Records from a data collection:
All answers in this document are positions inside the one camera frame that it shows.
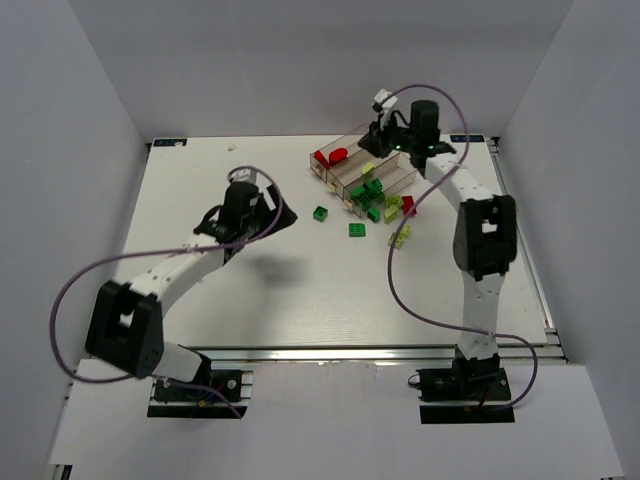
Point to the green flat lego brick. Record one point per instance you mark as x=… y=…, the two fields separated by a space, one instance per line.
x=356 y=230

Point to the dark green brick on table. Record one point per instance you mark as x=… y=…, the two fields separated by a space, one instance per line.
x=373 y=214

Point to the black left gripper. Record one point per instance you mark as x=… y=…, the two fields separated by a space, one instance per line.
x=273 y=211

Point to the lime lego brick lower right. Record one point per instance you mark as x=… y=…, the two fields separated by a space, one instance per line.
x=406 y=231

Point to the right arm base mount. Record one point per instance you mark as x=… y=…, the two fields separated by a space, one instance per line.
x=444 y=401

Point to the red flower toy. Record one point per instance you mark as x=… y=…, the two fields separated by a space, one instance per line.
x=338 y=155

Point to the red lego brick upper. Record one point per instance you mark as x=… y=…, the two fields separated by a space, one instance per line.
x=408 y=206

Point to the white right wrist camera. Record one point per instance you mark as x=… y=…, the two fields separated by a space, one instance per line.
x=383 y=105

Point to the green stepped lego brick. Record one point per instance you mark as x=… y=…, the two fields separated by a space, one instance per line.
x=375 y=187

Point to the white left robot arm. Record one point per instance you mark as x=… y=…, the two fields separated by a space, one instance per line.
x=126 y=329

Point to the lime lego brick upper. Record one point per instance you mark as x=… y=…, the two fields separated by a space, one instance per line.
x=394 y=201

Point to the green square lego brick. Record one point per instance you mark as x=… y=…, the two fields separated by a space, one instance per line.
x=320 y=213

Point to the red lego brick stack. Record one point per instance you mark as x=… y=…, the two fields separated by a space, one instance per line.
x=321 y=159

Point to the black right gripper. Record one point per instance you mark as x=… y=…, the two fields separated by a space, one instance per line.
x=376 y=142

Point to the green lego brick middle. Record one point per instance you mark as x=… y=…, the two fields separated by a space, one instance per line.
x=360 y=197

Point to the clear three-compartment organizer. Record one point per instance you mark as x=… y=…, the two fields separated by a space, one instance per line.
x=394 y=171

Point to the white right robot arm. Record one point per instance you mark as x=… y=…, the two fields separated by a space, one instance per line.
x=484 y=243

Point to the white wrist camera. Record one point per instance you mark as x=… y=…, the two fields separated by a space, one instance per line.
x=383 y=105
x=246 y=174

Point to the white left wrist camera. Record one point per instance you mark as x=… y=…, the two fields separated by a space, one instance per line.
x=246 y=174

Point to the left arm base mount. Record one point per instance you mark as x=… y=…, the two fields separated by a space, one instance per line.
x=226 y=395

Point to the lime lego brick lower left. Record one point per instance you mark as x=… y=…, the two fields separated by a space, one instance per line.
x=396 y=241

- **Work item**: Beginning at the line that holds "Point to the white right robot", copy every line through the end of the entries exactly as given, and only those lines.

- **Result of the exercise**:
Point to the white right robot arm. Record one point per instance you mark as x=… y=…, the two fields separated by a space, one instance per line.
x=484 y=243

Point to the white wrist camera. Record one point per instance you mark as x=… y=…, the two fields separated by a space, one instance per line.
x=383 y=105
x=246 y=174

Point to the white left wrist camera. Record one point per instance you mark as x=… y=…, the two fields separated by a space, one instance per line.
x=246 y=174

Point to the left arm base mount. Record one point per instance you mark as x=… y=…, the two fields separated by a space, one instance per line.
x=226 y=395

Point to the lime lego brick lower left. Record one point per instance you mark as x=… y=…, the two fields separated by a space, one instance per line.
x=396 y=241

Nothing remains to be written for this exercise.